Instructions for the task: With every picture left out, give the data below back exactly.

Extracted data entries:
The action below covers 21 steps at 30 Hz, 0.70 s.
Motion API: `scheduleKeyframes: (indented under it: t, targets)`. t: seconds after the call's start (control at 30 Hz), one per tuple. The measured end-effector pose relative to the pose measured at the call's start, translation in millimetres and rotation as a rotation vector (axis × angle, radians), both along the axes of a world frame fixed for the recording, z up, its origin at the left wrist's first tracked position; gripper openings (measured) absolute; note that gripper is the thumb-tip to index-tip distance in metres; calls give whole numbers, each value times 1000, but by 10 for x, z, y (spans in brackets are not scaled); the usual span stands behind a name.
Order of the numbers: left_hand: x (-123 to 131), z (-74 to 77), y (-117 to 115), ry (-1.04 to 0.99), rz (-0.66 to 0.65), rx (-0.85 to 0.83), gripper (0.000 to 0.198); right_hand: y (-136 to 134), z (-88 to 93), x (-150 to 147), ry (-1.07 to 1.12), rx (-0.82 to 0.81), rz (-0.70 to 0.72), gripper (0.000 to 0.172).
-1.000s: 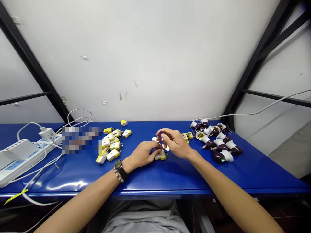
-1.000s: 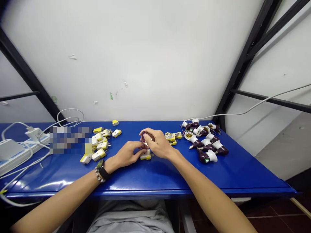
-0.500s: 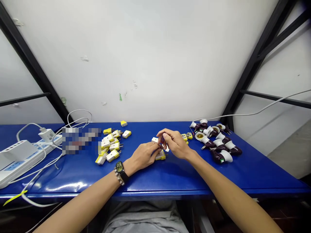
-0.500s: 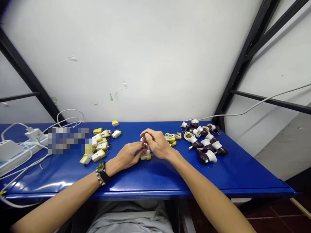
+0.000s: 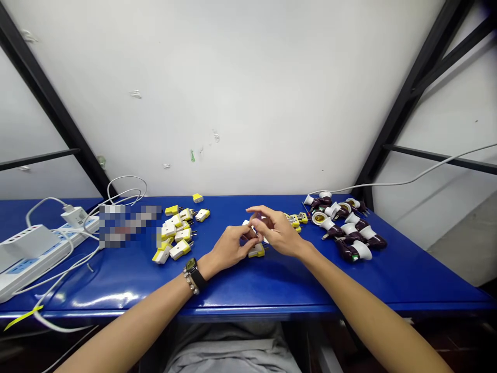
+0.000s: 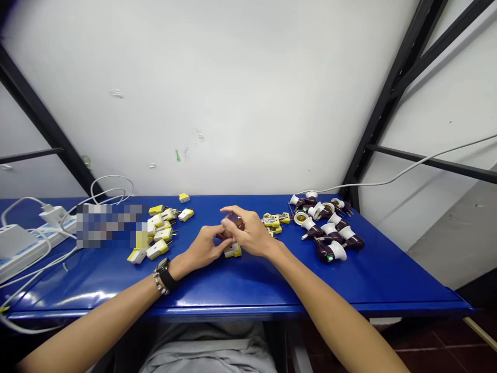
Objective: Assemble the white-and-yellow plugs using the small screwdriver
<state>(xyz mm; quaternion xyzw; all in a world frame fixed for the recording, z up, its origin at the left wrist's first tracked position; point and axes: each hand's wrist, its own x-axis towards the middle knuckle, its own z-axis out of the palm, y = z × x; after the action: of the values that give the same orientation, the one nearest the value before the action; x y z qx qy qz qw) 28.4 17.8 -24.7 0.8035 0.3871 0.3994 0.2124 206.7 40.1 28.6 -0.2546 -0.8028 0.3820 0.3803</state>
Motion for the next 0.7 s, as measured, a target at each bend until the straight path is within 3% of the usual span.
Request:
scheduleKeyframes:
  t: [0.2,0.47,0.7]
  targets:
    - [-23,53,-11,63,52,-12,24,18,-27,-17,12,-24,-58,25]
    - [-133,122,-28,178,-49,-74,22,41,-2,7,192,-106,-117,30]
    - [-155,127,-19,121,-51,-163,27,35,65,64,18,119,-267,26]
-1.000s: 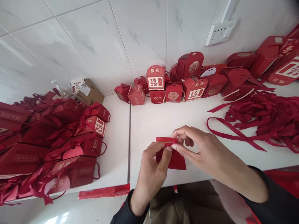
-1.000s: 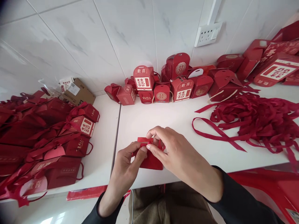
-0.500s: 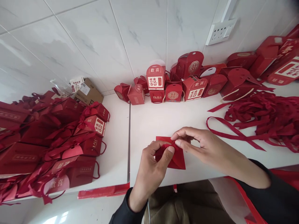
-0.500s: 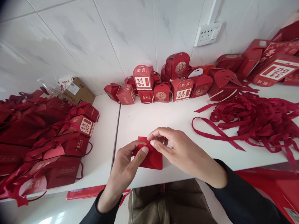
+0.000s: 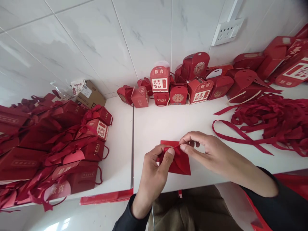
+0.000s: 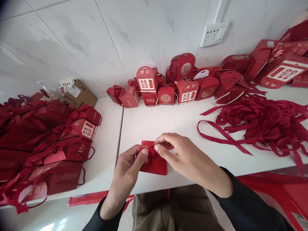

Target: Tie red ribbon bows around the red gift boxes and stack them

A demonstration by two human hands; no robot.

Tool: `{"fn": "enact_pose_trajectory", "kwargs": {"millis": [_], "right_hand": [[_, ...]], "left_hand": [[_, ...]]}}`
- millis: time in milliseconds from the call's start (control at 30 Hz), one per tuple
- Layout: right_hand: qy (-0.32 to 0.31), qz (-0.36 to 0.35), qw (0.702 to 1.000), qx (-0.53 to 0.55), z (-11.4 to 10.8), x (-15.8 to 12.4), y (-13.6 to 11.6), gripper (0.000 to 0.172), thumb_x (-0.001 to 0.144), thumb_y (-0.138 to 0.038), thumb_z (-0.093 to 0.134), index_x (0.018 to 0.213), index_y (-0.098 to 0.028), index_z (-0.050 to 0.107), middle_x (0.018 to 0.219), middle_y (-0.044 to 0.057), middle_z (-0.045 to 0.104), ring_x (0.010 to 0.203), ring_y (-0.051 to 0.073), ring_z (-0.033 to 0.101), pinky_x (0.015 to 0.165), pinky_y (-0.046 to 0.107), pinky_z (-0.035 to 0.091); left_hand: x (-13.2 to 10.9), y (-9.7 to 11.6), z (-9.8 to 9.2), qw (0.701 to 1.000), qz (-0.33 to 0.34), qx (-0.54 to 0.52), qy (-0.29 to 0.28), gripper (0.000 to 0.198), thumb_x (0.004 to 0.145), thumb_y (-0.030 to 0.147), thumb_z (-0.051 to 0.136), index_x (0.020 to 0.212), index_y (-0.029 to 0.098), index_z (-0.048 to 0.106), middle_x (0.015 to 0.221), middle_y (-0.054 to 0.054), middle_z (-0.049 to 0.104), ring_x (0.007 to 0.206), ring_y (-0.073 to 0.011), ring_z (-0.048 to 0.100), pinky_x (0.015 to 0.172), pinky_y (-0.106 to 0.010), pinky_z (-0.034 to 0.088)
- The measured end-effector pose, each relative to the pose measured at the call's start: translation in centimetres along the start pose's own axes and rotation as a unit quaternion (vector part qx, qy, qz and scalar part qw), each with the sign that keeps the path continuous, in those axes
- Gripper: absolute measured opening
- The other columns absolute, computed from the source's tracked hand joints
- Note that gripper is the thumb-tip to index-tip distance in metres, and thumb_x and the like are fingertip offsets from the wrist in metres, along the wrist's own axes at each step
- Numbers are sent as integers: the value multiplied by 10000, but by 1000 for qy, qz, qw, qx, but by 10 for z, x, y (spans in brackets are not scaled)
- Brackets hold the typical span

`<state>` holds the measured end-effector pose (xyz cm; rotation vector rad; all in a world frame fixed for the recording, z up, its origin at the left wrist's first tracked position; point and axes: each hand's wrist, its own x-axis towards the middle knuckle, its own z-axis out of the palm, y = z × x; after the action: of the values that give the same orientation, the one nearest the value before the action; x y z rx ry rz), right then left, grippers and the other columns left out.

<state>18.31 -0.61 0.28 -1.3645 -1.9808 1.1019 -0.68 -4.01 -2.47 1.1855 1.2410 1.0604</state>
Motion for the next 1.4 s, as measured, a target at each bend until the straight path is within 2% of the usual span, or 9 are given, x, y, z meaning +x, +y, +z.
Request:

Output:
The action below covers 21 steps at 30 Hz, 0.70 s.
Motion API: `scheduleKeyframes: (indented under it: t, targets)`. t: seconds after the call's start (control at 30 Hz), one per tuple. The measured end-effector pose relative to the pose measured at the call's start, translation in millimetres and rotation as a rotation vector (axis × angle, radians), both along the axes of a world frame fixed for the recording, z up, its origin at the left wrist's first tracked position; gripper openings (measured) absolute; note that gripper is the thumb-tip to index-tip distance in metres; calls give whole numbers, each value times 1000, but by 10 for x, z, y (spans in brackets are not scaled); the usual span stands behind a name.
Order of the numbers: left_hand: x (-123 to 131), z (-74 to 77), y (-117 to 115), ry (-1.04 to 0.99), rz (-0.66 to 0.65), rx (-0.85 to 0.83), gripper (0.000 to 0.198); right_hand: y (-136 to 134), z (-88 to 93), x (-150 to 147), ry (-1.07 to 1.12), rx (-0.82 to 0.81), rz (-0.70 to 0.72), gripper (0.000 to 0.172).
-1.000s: 
-1.000s: 
-0.500s: 
-0.500s: 
+0.000s: 
+0.000s: 
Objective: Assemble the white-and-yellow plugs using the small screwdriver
<state>(xyz mm; quaternion xyzw; all in a world frame fixed for the recording, z up, its origin at the left wrist's first tracked position; point and axes: each hand's wrist, its own x-axis towards the middle knuckle, its own z-axis out of the palm, y = z × x; after the action: of the values that give the same orientation, the one nearest the value before the action; x y z qx qy qz qw) 28.4 17.8 -24.7 0.8035 0.3871 0.3994 0.2124 206.7 40.1 28.6 -0.2546 -0.8028 0.3820 0.3803</state>
Motion for the next 0.7 s, as measured, a target at each bend until the straight path is within 3% of the usual span.
Request:
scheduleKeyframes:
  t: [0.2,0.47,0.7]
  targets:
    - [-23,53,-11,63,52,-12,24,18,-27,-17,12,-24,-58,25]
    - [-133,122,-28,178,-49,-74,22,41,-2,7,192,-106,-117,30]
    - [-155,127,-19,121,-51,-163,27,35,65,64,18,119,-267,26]
-1.000s: 
-1.000s: 
-0.500s: 
-0.500s: 
+0.000s: 
+0.000s: 

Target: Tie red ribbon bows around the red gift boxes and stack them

A demonstration by two human hands; no robot.

Tool: `{"fn": "enact_pose_trajectory", "kwargs": {"millis": [_], "right_hand": [[_, ...]], "left_hand": [[_, ...]]}}`
- millis: time in milliseconds from the call's start (control at 30 Hz), one per tuple
- Layout: right_hand: qy (-0.32 to 0.31), qz (-0.36 to 0.35), qw (0.702 to 1.000), qx (-0.53 to 0.55), z (-11.4 to 10.8), x (-15.8 to 12.4), y (-13.6 to 11.6), gripper (0.000 to 0.172), thumb_x (-0.001 to 0.144), thumb_y (-0.138 to 0.038), thumb_z (-0.093 to 0.134), index_x (0.018 to 0.213), index_y (-0.098 to 0.028), index_z (-0.050 to 0.107), middle_x (0.018 to 0.219), middle_y (-0.044 to 0.057), middle_z (-0.045 to 0.104), ring_x (0.010 to 0.203), ring_y (-0.051 to 0.073), ring_z (-0.033 to 0.101), pinky_x (0.015 to 0.165), pinky_y (-0.046 to 0.107), pinky_z (-0.035 to 0.091); left_hand: x (-13.2 to 10.9), y (-9.7 to 11.6), z (-9.8 to 9.2), qw (0.701 to 1.000), qz (-0.33 to 0.34), qx (-0.54 to 0.52), qy (-0.29 to 0.28), gripper (0.000 to 0.198), thumb_x (0.004 to 0.145), thumb_y (-0.030 to 0.147), thumb_z (-0.051 to 0.136), index_x (0.020 to 0.212), index_y (-0.029 to 0.098), index_z (-0.048 to 0.106), middle_x (0.015 to 0.221), middle_y (-0.054 to 0.054), middle_z (-0.049 to 0.104), ring_x (0.007 to 0.206), ring_y (-0.073 to 0.011), ring_z (-0.048 to 0.100), pinky_x (0.015 to 0.172), pinky_y (-0.106 to 0.010), pinky_z (-0.034 to 0.088)
- The measured end-effector pose, each relative to the pose measured at the call's start: translation in centimetres along the start pose's own axes and rotation as a unit quaternion (vector part qx, qy, qz and scalar part qw), each with the sign that keeps the path continuous, in those axes
- Gripper: absolute measured opening
- The other columns absolute, computed from the source's tracked hand joints
- Note that gripper is the thumb-tip to index-tip distance in metres, and thumb_x and the like are fingertip offsets from the wrist in metres, along the wrist's own axes at each step
- Numbers are sent as integers: the value multiplied by 10000, but by 1000 for qy, qz, qw, qx, but by 10 for z, x, y (spans in brackets are not scaled)
- Brackets hold the typical span

`<state>` holds the measured end-effector pose (xyz cm; rotation vector rad; all in a world frame fixed for the recording, z up, its origin at the left wrist's first tracked position; point and axes: each hand's wrist, its own x-axis towards the middle knuckle, its own z-axis out of the palm, y = z × x; after the action: of the values that give the same orientation, the one nearest the value before the action; x y z rx ry rz), right then left, grippers and the other columns left out.

<state>18.31 -0.61 0.28 -1.3645 -1.9808 1.1019 -0.68 -4.01 -2.47 1.1855 1.2410 1.0604</state>
Motion for the next 1.4 s, as measured, a target at each bend until the straight path is within 2% of the usual span, or 9 are given, x, y, z meaning +x, +y, +z.
Request:

For this exercise, the answer is now complete.